The best wartime program in radio was not heard by U.S. civilians. Called Command Performance (TIME, March 8,1943), it brought together each week the big names in show business. When servicemen overseas requested a sigh from Carole Landis or an ad-lib quarrel between Jack Benny and Fred Allen, they got it. Such high-priced talent, donated as a war service, could not possibly be financed by commercial radio. But last week an economy-size version called Request Performance was well on its way to stardom.
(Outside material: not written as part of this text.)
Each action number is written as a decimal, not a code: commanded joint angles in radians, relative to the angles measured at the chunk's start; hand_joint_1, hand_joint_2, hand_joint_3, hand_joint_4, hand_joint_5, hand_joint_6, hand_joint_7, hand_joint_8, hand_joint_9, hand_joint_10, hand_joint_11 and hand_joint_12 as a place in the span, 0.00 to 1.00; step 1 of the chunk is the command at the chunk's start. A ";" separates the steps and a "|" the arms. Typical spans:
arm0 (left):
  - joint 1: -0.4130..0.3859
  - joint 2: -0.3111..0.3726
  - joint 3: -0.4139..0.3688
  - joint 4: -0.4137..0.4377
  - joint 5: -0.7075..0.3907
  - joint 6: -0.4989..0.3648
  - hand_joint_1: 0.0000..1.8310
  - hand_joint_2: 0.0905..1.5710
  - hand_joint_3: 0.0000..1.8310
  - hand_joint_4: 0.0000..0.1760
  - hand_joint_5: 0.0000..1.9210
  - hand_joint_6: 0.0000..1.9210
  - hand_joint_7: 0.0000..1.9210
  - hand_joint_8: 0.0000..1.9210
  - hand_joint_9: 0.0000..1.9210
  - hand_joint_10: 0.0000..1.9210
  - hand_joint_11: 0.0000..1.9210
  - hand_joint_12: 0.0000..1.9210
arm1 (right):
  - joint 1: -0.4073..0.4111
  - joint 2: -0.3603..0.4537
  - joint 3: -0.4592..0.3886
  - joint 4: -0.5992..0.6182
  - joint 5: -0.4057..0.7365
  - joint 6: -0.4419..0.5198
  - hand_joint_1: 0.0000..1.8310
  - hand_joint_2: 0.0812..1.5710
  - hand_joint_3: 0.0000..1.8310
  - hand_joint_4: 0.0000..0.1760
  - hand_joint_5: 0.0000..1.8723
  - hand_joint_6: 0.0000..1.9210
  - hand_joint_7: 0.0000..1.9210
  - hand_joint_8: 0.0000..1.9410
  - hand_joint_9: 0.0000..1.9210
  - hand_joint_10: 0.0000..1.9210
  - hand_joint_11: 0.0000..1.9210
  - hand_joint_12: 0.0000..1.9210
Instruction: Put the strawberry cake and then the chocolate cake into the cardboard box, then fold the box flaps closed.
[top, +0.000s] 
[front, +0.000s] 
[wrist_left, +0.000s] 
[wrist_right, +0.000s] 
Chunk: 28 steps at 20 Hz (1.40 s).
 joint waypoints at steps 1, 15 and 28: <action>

Since it began, four months ago, Request Performance (CBS, Sun., 9-9:30 p.m., E.S.T.) has attracted new listeners by presenting famous people in the act of doing something out of character. At the request of its unseen audience, the show has had Charles Laughton giving Donald Duck elocution lessons, Metropolitan Opera Tenor Lauritz Melchior singing One Meatball, Edward Everett Horton mimicking Frank Sinatra, and spud-nosed W.C. Fields delivering a temperance lecture and drinking water (Fields: "Odd-looking stuff, isn't it? Don't they at least put an olive or a cherry in it?").

Request Performance is a success because the actors themselves have a stake in it. The program was started and is owned by the Masquers Club, whose members are Hollywood stars. Campbell Soup pays them $15,000 a week. Much of the credit goes to Writers Jerome Lawrence, 30, and Robert E. Lee, 27, both from Armed Forces Radio and full of fizz and vinegar. Lee and Lawrence have faithfully heeded some 5,000-a-week listeners' requests, personally answered impossible pleas such as finding apartments or proposing marriage.

Next week: Dame May Whitty playing the washboard in Spike Jones's orchestra. After a suitable buildup, the famed stage-&-screen dowager with the impeccable enunciation will address the mike in a slightly Yiddish accent: "You were expecting maybe Mrs. Nussbaum?"